> **TASK DESCRIPTION**: Set down every record below exactly as written.

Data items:

----------

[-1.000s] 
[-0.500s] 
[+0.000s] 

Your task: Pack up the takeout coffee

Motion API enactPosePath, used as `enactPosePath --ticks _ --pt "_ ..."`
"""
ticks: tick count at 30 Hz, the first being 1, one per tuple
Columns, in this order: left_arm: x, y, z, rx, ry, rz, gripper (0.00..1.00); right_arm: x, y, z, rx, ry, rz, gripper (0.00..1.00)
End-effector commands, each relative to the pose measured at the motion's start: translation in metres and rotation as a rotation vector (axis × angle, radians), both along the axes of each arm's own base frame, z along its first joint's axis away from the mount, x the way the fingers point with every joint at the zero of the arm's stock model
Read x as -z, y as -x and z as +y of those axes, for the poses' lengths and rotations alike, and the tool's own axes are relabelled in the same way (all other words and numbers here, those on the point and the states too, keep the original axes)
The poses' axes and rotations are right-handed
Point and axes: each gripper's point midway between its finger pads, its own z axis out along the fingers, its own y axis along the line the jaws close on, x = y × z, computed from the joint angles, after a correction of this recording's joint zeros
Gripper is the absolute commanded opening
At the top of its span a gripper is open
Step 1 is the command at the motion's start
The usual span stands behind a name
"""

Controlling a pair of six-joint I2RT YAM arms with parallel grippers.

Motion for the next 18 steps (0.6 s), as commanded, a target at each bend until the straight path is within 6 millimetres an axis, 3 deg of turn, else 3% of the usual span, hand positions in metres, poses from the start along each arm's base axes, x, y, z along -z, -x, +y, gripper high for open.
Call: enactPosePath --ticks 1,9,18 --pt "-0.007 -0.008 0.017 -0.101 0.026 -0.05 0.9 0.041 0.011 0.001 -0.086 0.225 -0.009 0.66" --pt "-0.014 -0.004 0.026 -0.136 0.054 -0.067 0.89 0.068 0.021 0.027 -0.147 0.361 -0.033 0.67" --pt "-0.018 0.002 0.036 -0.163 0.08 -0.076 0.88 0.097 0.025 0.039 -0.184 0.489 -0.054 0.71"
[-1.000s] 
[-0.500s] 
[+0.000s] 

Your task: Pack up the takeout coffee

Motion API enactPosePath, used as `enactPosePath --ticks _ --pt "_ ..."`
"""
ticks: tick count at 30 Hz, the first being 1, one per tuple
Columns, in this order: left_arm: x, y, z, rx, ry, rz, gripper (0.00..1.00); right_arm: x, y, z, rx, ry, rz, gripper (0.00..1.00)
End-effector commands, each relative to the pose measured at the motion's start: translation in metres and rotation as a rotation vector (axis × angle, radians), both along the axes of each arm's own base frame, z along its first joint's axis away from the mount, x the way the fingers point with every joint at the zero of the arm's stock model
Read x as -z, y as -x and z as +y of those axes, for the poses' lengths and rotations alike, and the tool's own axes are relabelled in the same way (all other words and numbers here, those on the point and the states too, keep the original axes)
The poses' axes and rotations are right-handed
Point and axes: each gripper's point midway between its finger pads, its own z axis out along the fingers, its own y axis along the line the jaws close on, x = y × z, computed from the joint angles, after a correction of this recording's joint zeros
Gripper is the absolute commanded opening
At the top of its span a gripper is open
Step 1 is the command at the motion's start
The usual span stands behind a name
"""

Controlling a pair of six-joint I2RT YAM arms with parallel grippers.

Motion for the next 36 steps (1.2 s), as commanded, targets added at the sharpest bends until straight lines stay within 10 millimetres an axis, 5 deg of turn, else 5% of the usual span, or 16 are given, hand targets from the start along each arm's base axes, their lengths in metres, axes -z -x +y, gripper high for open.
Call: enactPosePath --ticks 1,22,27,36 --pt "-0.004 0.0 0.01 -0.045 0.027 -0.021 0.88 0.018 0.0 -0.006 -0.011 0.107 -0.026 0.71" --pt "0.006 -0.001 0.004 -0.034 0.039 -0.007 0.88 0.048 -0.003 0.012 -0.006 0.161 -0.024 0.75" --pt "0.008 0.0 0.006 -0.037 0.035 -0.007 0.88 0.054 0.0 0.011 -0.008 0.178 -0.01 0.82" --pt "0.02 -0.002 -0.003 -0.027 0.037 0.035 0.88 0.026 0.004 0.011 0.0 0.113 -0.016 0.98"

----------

> **EXERCISE SOLUTION**:
[-1.000s] 
[-0.500s] 
[+0.000s] 

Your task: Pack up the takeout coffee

Motion API enactPosePath, used as `enactPosePath --ticks _ --pt "_ ..."`
"""
ticks: tick count at 30 Hz, the first being 1, one per tuple
Columns, in this order: left_arm: x, y, z, rx, ry, rz, gripper (0.00..1.00); right_arm: x, y, z, rx, ry, rz, gripper (0.00..1.00)
End-effector commands, each relative to the pose measured at the motion's start: translation in metres and rotation as a rotation vector (axis × angle, radians), both along the axes of each arm's own base frame, z along its first joint's axis away from the mount, x the way the fingers point with every joint at the zero of the arm's stock model
Read x as -z, y as -x and z as +y of those axes, for the poses' lengths and rotations alike, and the tool's own axes are relabelled in the same way (all other words and numbers here, those on the point and the states too, keep the original axes)
The poses' axes and rotations are right-handed
Point and axes: each gripper's point midway between its finger pads, its own z axis out along the fingers, its own y axis along the line the jaws close on, x = y × z, computed from the joint angles, after a correction of this recording's joint zeros
Gripper is the absolute commanded opening
At the top of its span a gripper is open
Step 1 is the command at the motion's start
The usual span stands behind a name
"""

Controlling a pair of six-joint I2RT YAM arms with parallel grippers.

Motion for the next 18 steps (0.6 s), as commanded, a target at each bend until the straight path is within 6 millimetres an axis, 3 deg of turn, else 3% of the usual span, hand positions in metres, poses from the start along each arm's base axes, x, y, z along -z, -x, +y, gripper high for open.
Call: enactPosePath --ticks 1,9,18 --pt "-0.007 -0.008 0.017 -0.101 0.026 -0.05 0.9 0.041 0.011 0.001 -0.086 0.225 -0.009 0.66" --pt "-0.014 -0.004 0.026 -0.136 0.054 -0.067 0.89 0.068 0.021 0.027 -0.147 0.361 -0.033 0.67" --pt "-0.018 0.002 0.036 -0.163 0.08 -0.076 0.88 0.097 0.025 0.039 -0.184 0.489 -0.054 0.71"
[-1.000s] 
[-0.500s] 
[+0.000s] 

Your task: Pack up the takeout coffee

Motion API enactPosePath, used as `enactPosePath --ticks _ --pt "_ ..."`
"""
ticks: tick count at 30 Hz, the first being 1, one per tuple
Columns, in this order: left_arm: x, y, z, rx, ry, rz, gripper (0.00..1.00); right_arm: x, y, z, rx, ry, rz, gripper (0.00..1.00)
End-effector commands, each relative to the pose measured at the motion's start: translation in metres and rotation as a rotation vector (axis × angle, radians), both along the axes of each arm's own base frame, z along its first joint's axis away from the mount, x the way the fingers point with every joint at the zero of the arm's stock model
Read x as -z, y as -x and z as +y of those axes, for the poses' lengths and rotations alike, and the tool's own axes are relabelled in the same way (all other words and numbers here, those on the point and the states too, keep the original axes)
The poses' axes and rotations are right-handed
Point and axes: each gripper's point midway between its finger pads, its own z axis out along the fingers, its own y axis along the line the jaws close on, x = y × z, computed from the joint angles, after a correction of this recording's joint zeros
Gripper is the absolute commanded opening
At the top of its span a gripper is open
Step 1 is the command at the motion's start
The usual span stands behind a name
"""

Controlling a pair of six-joint I2RT YAM arms with parallel grippers.

Motion for the next 36 steps (1.2 s), as commanded, targets added at the sharpest bends until straight lines stay within 10 millimetres an axis, 5 deg of turn, else 5% of the usual span, or 16 are given, hand targets from the start along each arm's base axes, their lengths in metres, axes -z -x +y, gripper high for open.
Call: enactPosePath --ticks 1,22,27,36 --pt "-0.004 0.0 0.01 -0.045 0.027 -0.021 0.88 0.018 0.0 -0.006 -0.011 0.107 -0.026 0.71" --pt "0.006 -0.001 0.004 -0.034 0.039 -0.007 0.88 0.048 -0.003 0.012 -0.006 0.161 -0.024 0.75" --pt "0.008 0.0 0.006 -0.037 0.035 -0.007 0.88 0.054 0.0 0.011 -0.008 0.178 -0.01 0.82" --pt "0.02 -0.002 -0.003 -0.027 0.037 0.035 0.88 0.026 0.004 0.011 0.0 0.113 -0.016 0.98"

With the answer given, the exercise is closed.